- **DATASET EXTRACT**
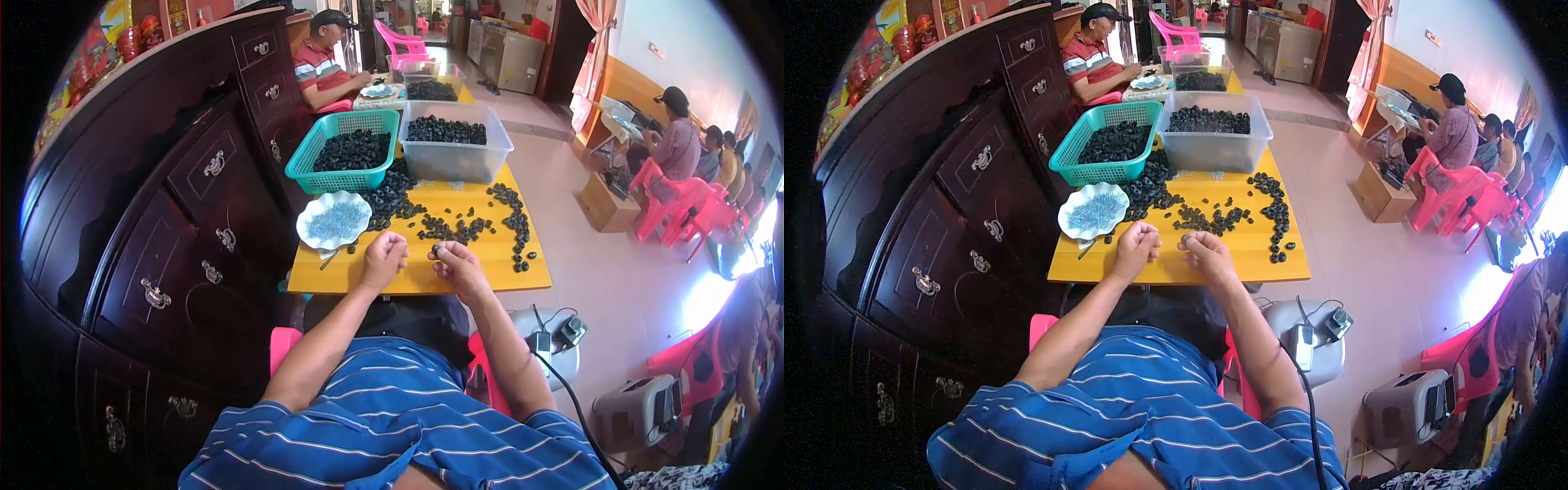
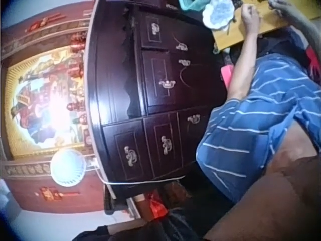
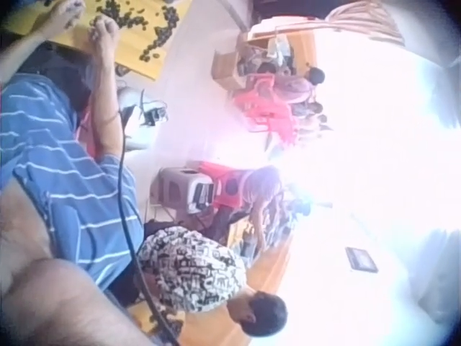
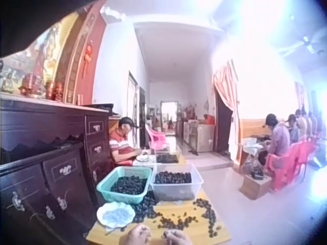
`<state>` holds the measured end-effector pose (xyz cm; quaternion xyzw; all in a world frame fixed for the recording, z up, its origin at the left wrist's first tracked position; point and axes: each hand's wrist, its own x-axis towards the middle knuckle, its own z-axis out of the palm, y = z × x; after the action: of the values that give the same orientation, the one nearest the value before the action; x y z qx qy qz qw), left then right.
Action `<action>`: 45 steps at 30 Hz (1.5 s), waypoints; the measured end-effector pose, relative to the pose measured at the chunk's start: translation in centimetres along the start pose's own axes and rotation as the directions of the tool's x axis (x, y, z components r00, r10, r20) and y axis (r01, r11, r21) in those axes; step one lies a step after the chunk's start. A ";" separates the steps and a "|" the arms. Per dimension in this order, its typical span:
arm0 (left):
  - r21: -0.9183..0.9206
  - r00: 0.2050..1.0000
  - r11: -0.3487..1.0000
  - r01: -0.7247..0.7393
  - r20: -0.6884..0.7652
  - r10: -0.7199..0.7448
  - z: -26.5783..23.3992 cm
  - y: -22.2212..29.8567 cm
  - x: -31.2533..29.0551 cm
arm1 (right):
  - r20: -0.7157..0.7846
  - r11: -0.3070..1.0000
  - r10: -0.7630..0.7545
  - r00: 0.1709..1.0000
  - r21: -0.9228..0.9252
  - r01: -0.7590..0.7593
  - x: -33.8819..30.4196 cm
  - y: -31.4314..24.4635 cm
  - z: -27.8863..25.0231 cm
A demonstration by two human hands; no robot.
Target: The person picks up a black plastic component and a small blue bead by hand, inserts the bead into the component, and places the assembled piece onto the table.
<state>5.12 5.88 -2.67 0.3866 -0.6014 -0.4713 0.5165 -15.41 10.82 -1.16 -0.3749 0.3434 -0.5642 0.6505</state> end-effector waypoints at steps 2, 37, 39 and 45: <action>-0.121 0.996 0.989 0.086 0.051 -0.080 -0.8 0.2 -0.3 | 0.035 0.996 0.030 0.999 -0.085 -0.027 -0.2 -0.1 0.4; -0.170 0.904 0.970 0.173 0.420 -0.087 -0.9 4.5 -1.7 | 0.189 0.982 0.018 0.982 -0.188 0.018 -0.9 0.0 0.7; -0.159 0.904 0.973 0.167 0.418 -0.087 -1.1 4.2 -1.8 | 0.232 0.976 -0.012 0.973 -0.208 0.062 -0.6 0.4 0.5; -0.051 0.913 0.992 0.119 0.398 -0.089 -1.2 3.9 -1.7 | 0.190 0.911 -0.075 0.979 -0.385 0.145 -0.6 1.3 1.0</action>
<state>6.62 8.26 0.70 0.2956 -0.6537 -0.5882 0.3732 -14.02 11.63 -1.75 -0.5648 0.3717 -0.4844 0.5552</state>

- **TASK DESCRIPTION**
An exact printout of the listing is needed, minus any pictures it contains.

- **COMPLETED TASK**
`<state>` holds the measured end-effector pose (xyz cm; quaternion xyzw; all in a world frame fixed for the recording, z up, its origin at the left wrist's first tracked position; point and axes: each hand's wrist, its own x-axis towards the middle knuckle, its own z-axis out of the palm, y = z × x; after the action: of the values that give the same orientation, the one nearest the value before the action; x y z qx qy qz qw), left then right.
Action `<action>`: 45 steps at 30 Hz (1.5 s), waypoints; the measured end-effector pose, relative to the pose measured at the chunk's start: translation in centimetres along the start pose's own axes and rotation as the directions of the tool's x axis (x, y, z components r00, r10, r20) and y axis (r01, r11, r21) in those axes; step one lies a step after the chunk's start. A ";" separates the steps and a "|" the arms. Per dimension in this order, its typical span:
arm0 (left):
  - r21: -0.9183..0.9206
  - r00: 0.2050..1.0000
  - r11: -0.3487..1.0000
  - r01: -0.7247..0.7393
  - r20: -0.6884..0.7652
  - r10: -0.7199..0.7448
  - z: -26.5783..23.3992 cm
  - y: -22.2212..29.8567 cm
  - x: -31.2533..29.0551 cm
arm1 (right):
  - r20: -0.7157..0.7846
  - r11: -0.3070..1.0000
  - r10: -0.7630..0.7545
  - r00: 0.1709..1.0000
  - r21: -0.9228..0.9252
  - r01: -0.7590..0.7593
  - x: -33.8819..30.4196 cm
  - y: -31.4314..24.4635 cm
  - z: -27.8863..25.0231 cm
A demonstration by two human hands; no robot.
Target: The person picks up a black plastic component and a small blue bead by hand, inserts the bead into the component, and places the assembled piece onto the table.
<state>5.12 5.88 -2.67 0.3866 -0.6014 -0.4713 0.5165 -15.41 10.82 -1.16 -0.3749 0.3434 -0.5642 0.6505</state> end-effector waypoints at steps 2, 37, 39 and 45: <action>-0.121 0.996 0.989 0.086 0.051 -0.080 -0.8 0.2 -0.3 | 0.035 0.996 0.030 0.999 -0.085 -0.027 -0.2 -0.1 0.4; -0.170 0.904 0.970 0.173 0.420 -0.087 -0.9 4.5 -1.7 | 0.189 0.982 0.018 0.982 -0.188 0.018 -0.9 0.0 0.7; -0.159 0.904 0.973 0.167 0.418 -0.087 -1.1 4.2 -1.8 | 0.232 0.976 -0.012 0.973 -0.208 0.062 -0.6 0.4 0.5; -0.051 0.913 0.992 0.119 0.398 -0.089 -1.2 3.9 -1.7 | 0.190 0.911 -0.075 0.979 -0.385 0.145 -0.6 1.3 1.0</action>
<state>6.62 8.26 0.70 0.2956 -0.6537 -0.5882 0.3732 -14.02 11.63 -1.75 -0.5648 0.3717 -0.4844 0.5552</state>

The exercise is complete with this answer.